These projected cost savings represent only 2% of the operating expenses at the combined companies and are comprised mainly of the elimination of public company costs at Genomic Health, including job cuts at the C-suite executive level.
The combined company is projected to become free cash flow positive in 2021.
Longer Term R&D Benefits
The addition of Genomic Health and its flagship OncoTypeDx test will help Exact Sciences diversify its business, now entirely dependent on its Cologuard colorectal cancer screening test.
Longer term, Katherine Tynan, PhD, President of Tynan Consulting LLC (San Francisco, CA), believes that Genomic Health’s very sophisticated R&D team and access to specialty oncologist channels may accelerate Exact Sciences’ development and commercial launch of new cancer tests. For example, over the past 20 years, Genomic Health has completed 125 clinical studies, covering multiple indications and been published in 156 peer-reviewed journal articles.
At the recent Baird Global Healthcare Conference, Exact’s CFO Jeffrey Elliot noted that Genomic Health employs 100 sales reps that market directly to oncologists in the United States. “They’ll enhance our ability to collect patient samples more rapidly….Patient samples are the biggest rate limiter to developing new diagnostic tests. You need samples to design your test and verify that it works,” explained Elliot.
New tests under development at Exact Sciences include a blood-based test panel of six DNA biomarkers designed to detect liver cancer for those at highest risk—people with hepatitis B or cirrhosis. Exact hopes to launch an LDT version of the test next year.
The Potential for a Liquid Biopsy for Colorectal Cancer
There are at least 13 companies that have developed or are developing liquid biopsy tests based on the detection of biomarkers in the blood (e.g., CellMax Life, Epigenomics AG, Freenome Inc., GRAIL Inc., et al.).

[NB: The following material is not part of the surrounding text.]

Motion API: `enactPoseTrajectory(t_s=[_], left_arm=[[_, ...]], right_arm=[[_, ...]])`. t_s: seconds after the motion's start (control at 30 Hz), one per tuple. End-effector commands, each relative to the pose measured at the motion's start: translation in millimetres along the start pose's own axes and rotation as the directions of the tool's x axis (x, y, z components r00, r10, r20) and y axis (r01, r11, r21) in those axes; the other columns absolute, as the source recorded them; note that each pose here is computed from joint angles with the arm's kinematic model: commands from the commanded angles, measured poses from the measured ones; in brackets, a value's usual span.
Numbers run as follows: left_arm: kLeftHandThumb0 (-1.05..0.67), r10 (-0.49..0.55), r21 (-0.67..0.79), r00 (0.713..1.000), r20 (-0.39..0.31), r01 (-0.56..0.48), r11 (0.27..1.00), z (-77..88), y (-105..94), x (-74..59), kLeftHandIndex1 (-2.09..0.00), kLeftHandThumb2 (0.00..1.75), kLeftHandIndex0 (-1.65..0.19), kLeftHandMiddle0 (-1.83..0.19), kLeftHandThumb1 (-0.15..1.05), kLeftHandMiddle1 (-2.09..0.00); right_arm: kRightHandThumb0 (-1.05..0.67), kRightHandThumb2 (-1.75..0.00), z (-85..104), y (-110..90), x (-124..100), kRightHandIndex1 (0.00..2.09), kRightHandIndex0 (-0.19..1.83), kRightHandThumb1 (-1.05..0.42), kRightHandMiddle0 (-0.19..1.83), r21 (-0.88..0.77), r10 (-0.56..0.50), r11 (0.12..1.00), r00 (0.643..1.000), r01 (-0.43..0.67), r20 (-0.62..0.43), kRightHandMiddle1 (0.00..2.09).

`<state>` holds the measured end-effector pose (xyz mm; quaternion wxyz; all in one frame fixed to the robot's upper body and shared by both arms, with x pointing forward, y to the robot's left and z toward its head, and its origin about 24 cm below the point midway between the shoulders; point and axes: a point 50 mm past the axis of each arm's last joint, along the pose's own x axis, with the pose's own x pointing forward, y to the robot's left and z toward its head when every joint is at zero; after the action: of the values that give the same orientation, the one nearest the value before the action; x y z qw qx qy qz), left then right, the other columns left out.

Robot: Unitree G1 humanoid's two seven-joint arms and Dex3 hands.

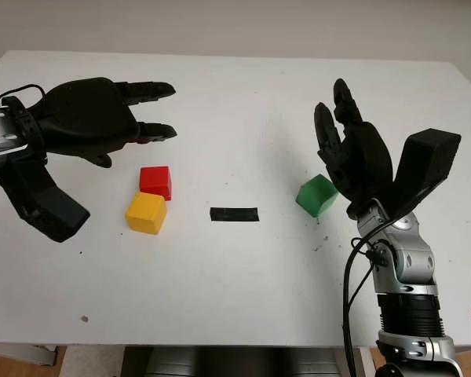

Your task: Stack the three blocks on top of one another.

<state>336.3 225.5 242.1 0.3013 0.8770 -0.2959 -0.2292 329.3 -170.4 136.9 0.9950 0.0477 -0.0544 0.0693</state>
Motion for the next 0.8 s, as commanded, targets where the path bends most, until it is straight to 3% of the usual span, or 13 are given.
enactPoseTrajectory(t_s=[0.0,0.17,0.6,0.77], left_arm=[[-0.36,-0.033,0.031,0.999,0.028,0.033,0.999,-1.7,3.7,-0.9,-0.03,0.06,-0.31,0.04,0.83,-0.04],[-0.35,-0.033,-0.009,0.997,0.072,0.033,0.999,5.4,-4.2,4.6,-0.07,0.04,-0.37,0.0,0.78,-0.06],[-0.42,-0.038,-0.07,0.989,0.144,0.048,0.996,23.3,-13.2,21.6,-0.06,0.06,-0.36,0.02,0.85,-0.05],[-0.38,0.031,-0.073,0.985,0.167,-0.019,0.997,31.4,-16.9,31.2,-0.07,0.05,-0.39,0.0,0.82,-0.06]], right_arm=[[-0.58,-0.48,0.4,0,-1,0.0,-0.19,-1.05,-0.19,0.002,-0.006,1.0,1.0,0.006,0.0,0.0],[-0.57,-0.47,-0.4,2,-1,0.0,-0.19,-1.05,-0.19,0.01,-0.012,1.0,1.0,0.012,0.001,0.0],[-0.56,-0.49,-0.8,2,-4,0.0,-0.19,-1.05,-0.19,0.001,-0.02,1.0,1.0,0.02,-0.006,0.0],[-0.55,-0.49,-0.9,0,-5,0.0,-0.19,-1.05,-0.19,-0.007,-0.018,1.0,1.0,0.018,-0.007,0.0]])
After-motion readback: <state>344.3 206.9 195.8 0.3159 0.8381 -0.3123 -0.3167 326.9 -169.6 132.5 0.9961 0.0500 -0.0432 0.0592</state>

For example, Epigenomics AG received FDA approval for its liquid biopsy screening test for colorectal cancer, Epi proColon (Septin 9), in April 2016, and began offering the test commercially in May 2016. However, Tynan notes that the company has had a number of challenges, including PAMA,
on the way to payment and market access (CPT 81327: Medicare rate of $192). “They haven’t established intimacy with physicians and payers as the test is a distributed IVD, and the big commercial labs are difficult channels to raise awareness for new tests entering the market,” notes Tynan.
The real question is whether blood-based DNA analysis is a viable tool to enhance detection of advanced adenomas (precancerous lesions), according to Tynan. “Currently the literature suggests that benign colon lesions display extensive genetic heterogeneity, that they are not prone to release DNA into the circulation and are unlikely to be reliably detected with liquid biopsies, at least with the current technologies,” she adds.
Given these performance and evidentiary challenges, Tynan believes that FIT, colonoscopy, Cologuard and to a much lesser extent Epi proColon are likely to remain the only options for colorectal cancer screening for the foreseeable future.
PAMA Rate Adjustments Looming In 2021
As a final note, Laboratory Economics wonders if the second PAMA Medicare rate adjustment cycle motivated either Genomic Health or Exact Sciences to jump into each other’s arms. The privatepayer data collection period (January 1 through June 30, 2019) is over, so both companies have a
very good idea of where Medicare rates for their proprietary tests will be set for 2021-2023. CMS is scheduled to announce the new rates next summer.